Monday, 14 October 2019

Agrippina

by George Frideric Handel

seen at Covent Garden on 11 October 2019

Barrie Kosky directs Joyce DiDonato in the title role with Franco Fagioli as Nerone (her son), Gianluca Buratto as the emperor Claudio (her husband), Iestyn Davies as Ottone, a Roman general, Lucy Crowe as Poppea, courted by Ottone, Nerone and Claudio, Andrea Mastroni as Pallante and Eric Jureas as Narciso, two freedmen servants of the emperor, and José Coca Loza as Lesbo, an imperial servant, in the Royal Opera's first production of Agrippina, with Maxim Emelyanychev conducting the Orchestra of the Age of Enlightenment.

The opera, loosely based on historical fact, or gossip, as the case may be, and also reputed to mirror papal politics of the time of composition (1709, reveals Agrippina as a scheming and powerful woman determined to see her son Nerone nominated as Claudio's successor. She is married to Claudio, but Nerone is her son by a former husband. Nerone is portrayed as a weak-willed mother's boy, easily diverted from an attachment to the beautiful young Poppea by promises of power. Pallante and Narciso are putty in Agrippina's hands until they realisethey have been set against each other in identical terms. Poppea seems an easy victim too as Agrippina persuades her that the virtuous Ottone has abandoned her for political power - the very reverse of the truth. Poppea herself proves to be no mean schemer when she realises the truth, flirting with Nerone while Ottone is hidden in the room, and then with Claudio with both Ottone and Nerone hidden - bedroom farce as a counterpoint to Agrippina's more political machinations.

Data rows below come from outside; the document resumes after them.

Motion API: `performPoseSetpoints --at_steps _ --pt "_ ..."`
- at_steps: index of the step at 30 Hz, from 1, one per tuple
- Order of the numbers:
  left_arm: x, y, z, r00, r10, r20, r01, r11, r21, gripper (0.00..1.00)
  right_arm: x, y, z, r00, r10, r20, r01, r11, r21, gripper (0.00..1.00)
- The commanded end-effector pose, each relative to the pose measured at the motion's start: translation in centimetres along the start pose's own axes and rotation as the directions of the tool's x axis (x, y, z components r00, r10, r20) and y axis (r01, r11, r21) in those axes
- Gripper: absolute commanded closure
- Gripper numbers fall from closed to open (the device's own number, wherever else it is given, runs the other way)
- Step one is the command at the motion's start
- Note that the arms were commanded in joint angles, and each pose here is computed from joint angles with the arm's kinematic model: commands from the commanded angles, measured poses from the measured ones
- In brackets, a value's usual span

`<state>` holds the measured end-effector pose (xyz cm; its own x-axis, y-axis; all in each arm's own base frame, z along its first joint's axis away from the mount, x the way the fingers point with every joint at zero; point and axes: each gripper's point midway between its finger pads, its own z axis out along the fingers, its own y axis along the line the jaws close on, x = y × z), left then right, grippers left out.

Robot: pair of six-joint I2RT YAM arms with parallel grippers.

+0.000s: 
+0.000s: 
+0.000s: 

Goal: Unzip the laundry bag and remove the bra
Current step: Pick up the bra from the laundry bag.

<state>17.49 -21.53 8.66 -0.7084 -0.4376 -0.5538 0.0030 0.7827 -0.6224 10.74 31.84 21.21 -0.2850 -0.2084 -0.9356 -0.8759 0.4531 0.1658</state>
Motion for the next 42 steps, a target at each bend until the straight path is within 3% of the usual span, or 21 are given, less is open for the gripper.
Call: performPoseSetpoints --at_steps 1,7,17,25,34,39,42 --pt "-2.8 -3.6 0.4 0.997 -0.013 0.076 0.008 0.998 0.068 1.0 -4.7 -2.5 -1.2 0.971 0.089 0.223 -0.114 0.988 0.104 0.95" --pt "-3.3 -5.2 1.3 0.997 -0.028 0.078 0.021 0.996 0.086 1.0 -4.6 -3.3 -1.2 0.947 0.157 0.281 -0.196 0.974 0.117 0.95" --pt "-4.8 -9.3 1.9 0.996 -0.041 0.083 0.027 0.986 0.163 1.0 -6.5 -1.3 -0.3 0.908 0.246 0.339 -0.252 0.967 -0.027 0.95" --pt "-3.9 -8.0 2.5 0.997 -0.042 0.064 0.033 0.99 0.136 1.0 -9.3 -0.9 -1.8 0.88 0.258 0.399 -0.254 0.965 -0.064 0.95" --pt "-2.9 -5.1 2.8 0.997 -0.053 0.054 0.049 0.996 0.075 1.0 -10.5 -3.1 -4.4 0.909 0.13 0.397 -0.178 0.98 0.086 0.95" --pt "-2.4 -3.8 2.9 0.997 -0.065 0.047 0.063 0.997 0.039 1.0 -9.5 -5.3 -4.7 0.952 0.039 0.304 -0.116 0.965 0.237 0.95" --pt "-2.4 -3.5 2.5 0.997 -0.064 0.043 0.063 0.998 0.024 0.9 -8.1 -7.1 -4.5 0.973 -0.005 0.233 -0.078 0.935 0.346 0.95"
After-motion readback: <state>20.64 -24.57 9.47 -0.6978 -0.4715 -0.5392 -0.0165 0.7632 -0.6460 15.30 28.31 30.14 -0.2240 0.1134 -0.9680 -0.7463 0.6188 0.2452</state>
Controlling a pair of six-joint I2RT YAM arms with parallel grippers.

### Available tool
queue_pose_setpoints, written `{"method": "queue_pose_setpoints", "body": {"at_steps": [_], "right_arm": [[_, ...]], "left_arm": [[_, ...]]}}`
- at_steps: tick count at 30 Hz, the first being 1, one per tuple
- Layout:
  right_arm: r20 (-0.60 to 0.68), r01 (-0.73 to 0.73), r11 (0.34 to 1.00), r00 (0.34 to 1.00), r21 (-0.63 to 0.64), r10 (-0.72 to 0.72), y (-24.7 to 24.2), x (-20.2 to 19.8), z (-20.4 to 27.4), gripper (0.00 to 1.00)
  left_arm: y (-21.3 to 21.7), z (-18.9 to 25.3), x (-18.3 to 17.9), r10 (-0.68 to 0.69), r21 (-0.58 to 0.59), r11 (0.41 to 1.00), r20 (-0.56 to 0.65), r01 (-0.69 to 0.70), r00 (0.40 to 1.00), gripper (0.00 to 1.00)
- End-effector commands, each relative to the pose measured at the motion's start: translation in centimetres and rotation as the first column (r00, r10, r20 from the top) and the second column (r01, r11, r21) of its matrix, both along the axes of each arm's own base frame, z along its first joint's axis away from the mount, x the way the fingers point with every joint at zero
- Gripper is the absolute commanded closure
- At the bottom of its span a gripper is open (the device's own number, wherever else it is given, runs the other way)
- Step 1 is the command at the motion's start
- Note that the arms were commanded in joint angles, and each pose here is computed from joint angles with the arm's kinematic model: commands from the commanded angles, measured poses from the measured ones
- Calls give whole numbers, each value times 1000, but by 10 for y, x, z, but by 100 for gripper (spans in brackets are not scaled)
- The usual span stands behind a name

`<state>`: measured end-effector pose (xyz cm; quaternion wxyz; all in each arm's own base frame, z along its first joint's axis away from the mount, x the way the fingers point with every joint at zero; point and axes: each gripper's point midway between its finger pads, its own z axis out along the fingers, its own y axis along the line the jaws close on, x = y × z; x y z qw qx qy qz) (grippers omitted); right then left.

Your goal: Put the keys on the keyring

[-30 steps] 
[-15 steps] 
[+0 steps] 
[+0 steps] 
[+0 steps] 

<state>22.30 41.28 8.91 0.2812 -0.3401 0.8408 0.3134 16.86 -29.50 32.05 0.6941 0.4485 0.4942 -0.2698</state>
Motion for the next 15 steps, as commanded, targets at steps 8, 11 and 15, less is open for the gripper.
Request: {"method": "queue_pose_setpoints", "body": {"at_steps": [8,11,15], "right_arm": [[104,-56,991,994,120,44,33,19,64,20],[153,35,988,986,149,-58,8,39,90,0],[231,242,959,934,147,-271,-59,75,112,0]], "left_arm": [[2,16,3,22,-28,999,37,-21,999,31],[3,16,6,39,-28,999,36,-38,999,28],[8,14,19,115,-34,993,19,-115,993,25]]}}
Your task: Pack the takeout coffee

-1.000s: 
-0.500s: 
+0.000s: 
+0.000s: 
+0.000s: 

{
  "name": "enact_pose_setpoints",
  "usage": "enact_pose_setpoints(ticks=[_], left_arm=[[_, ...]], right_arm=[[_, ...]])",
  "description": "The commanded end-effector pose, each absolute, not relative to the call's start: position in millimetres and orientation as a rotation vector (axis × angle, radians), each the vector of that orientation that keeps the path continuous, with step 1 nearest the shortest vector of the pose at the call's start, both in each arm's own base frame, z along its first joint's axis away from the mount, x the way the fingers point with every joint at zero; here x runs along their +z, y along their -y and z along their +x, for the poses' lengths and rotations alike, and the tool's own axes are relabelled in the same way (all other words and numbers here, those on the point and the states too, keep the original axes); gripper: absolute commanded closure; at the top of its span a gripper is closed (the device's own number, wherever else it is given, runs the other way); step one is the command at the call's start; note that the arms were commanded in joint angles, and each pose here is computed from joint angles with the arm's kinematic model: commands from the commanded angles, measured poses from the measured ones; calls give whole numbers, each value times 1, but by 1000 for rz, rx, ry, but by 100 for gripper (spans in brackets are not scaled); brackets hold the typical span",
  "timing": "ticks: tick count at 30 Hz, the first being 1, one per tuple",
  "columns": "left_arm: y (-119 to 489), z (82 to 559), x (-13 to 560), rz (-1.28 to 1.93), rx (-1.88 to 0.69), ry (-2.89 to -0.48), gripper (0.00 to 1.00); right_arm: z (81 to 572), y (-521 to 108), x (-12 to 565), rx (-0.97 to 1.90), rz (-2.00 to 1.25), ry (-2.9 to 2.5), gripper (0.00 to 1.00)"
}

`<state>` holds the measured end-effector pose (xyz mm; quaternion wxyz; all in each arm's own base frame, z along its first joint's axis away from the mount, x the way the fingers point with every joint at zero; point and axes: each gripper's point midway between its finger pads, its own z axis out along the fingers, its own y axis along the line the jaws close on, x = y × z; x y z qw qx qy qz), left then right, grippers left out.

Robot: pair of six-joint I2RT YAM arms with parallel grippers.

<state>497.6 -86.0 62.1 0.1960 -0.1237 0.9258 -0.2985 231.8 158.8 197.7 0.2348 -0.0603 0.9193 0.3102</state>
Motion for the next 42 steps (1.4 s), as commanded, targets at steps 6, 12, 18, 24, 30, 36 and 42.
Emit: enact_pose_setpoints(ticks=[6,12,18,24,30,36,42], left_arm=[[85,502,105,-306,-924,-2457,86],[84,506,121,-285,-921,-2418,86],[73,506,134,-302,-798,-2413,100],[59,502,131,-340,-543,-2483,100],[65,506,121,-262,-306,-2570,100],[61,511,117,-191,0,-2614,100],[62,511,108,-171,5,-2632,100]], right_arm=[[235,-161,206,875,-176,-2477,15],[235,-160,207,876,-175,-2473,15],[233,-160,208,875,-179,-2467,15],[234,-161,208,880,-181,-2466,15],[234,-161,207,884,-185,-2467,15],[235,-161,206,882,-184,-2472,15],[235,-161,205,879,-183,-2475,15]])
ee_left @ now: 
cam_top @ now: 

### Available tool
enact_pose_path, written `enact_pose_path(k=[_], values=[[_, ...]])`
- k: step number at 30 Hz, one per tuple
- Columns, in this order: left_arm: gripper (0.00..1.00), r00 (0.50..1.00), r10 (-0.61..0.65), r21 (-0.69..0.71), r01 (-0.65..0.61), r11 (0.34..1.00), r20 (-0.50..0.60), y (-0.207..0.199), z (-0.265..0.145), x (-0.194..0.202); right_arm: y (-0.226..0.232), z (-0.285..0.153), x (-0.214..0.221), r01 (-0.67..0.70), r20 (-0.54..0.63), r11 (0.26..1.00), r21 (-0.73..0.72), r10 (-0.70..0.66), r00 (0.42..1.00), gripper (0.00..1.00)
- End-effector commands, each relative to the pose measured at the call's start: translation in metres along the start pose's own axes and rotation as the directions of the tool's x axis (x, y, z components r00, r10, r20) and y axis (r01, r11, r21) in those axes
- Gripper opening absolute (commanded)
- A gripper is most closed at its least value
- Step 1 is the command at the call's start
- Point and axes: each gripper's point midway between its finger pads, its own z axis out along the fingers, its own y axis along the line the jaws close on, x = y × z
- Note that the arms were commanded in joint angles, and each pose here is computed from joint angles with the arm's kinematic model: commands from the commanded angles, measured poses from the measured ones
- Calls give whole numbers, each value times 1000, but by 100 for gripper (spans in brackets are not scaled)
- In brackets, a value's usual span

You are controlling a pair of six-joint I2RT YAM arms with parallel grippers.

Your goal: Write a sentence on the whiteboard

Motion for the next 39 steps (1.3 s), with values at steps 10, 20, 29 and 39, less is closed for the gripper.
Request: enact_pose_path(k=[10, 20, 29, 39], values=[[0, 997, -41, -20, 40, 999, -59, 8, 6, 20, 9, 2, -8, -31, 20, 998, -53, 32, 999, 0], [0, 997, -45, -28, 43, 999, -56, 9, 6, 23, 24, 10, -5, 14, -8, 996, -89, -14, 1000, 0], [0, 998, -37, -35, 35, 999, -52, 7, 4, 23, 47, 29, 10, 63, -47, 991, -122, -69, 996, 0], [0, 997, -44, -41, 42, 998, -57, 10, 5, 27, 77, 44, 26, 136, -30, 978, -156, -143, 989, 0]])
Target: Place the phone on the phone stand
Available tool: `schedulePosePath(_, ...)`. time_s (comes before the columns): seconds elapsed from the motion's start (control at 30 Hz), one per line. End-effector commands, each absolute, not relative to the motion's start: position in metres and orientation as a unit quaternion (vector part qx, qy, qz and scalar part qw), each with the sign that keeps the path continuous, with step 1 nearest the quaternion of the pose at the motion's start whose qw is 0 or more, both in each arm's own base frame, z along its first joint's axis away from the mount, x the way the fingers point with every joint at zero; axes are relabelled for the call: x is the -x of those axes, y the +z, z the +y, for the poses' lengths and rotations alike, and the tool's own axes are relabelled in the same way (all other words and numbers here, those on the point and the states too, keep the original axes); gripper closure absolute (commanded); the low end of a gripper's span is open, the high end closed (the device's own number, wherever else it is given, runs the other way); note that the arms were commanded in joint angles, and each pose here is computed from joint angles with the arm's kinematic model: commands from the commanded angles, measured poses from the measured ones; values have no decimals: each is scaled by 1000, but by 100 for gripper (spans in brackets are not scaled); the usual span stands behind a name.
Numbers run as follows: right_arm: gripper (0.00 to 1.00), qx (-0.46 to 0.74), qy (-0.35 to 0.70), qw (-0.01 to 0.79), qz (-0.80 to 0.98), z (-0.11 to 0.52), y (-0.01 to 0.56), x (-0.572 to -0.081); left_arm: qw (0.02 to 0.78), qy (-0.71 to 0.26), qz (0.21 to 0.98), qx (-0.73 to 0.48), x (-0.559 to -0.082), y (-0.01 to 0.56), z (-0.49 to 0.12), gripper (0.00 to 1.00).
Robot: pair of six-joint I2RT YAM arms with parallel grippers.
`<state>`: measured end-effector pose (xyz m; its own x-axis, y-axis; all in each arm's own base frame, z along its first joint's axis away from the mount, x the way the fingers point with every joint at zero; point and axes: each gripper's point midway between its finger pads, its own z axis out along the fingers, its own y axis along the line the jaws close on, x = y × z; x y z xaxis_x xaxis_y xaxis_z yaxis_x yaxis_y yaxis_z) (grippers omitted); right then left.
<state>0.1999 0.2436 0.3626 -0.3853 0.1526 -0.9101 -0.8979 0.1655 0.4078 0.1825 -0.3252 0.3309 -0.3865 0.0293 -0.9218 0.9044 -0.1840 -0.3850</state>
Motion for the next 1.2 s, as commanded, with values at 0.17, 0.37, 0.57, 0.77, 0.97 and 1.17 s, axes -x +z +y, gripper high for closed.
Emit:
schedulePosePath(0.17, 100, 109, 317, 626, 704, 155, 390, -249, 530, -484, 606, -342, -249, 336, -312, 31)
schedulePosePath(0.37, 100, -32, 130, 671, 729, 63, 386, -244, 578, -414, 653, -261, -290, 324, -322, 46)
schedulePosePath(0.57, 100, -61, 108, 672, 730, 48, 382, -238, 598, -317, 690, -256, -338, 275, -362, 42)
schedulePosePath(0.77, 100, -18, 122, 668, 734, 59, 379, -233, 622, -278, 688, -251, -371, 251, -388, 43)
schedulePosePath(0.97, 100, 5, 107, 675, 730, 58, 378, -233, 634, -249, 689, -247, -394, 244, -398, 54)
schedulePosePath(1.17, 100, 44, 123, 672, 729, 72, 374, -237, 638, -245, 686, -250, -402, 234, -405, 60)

The female roles thus generate most of  the action, and almost all the psychological interest; the men in comparison are ciphers. The tawdriness of the sexual politics and the ruthlessness of the political game make for dazzling entertainment given the brilliance of Handel's music and the skill of the cast in performing it - in particular, Joyce DiDonato gives a barnstorming rendition of Agrippina's capacity to turn any situation to her advantage, while also showing the deep insecurities usually masked in public, but revealed by some of the more penetrating arias when she is alone.

The set (Rebecca Ringst) is a large metallic box which revolves to reveal compartments for state occasions or private meetings (including Poppea's blindingly white bedroom), while the costumes (Klaus Bruns) are modern to remind us that political rivalries, and the extremes to which power hungry women and men will go, are constantly with us. The audience is co-opted as the Roman crowd when Nerone attempts to glad-hand the populace, as he oils his way down one of the stalls aisles.

The singing was exemplary; the orchestral accompaniment marvellously energetic. The visual aspects of the production left something to be desired. Every salacious drop was wrung from the action, with Pallante and Narciso fawning over Agrippina, Nerone virtually humping Poppea, and much suggestive swaying of the hips by the latter in response to the rhythmic drive of the music. Some of this produced the sort of half-embarrassed half-sniggering laughter from the audience that one might associate with the telling of off-colour jokes. Only Joyce DiDonato's consummate acting skills, in which her contempt for the freedmen's behaviour was all too evident as they slavered over her, saved the sequence from being completely objectionable. I'm not sure that it does Handel any favours to turn some of the high note embellishments of the arias into cries of sexual delight, as Poppea tended to do. But this is the Kosky manner - I can recall my parents complaining about his persistent vulgarity in his Australian stage productions in the 1980s.

The question of tone is further complicated if one recalls events which occurred after the close of the opera. Agrippina succeeds in having her son nominated as the imperial heir, and appears satisfied with her triumph as the work closes. But in reality, Nero subsequently arranged for her murder, and eventually married Poppea, ousting Otto (and divorcing his current wife, Claudius's daughter), as one may see in Monteverdi's masterpiece L'incoronazione di Poppea - though that in turn finishes before the sorry denouement of that affair. Best not to brood on prior knowledge - just revel in the brilliance of the evening's performers.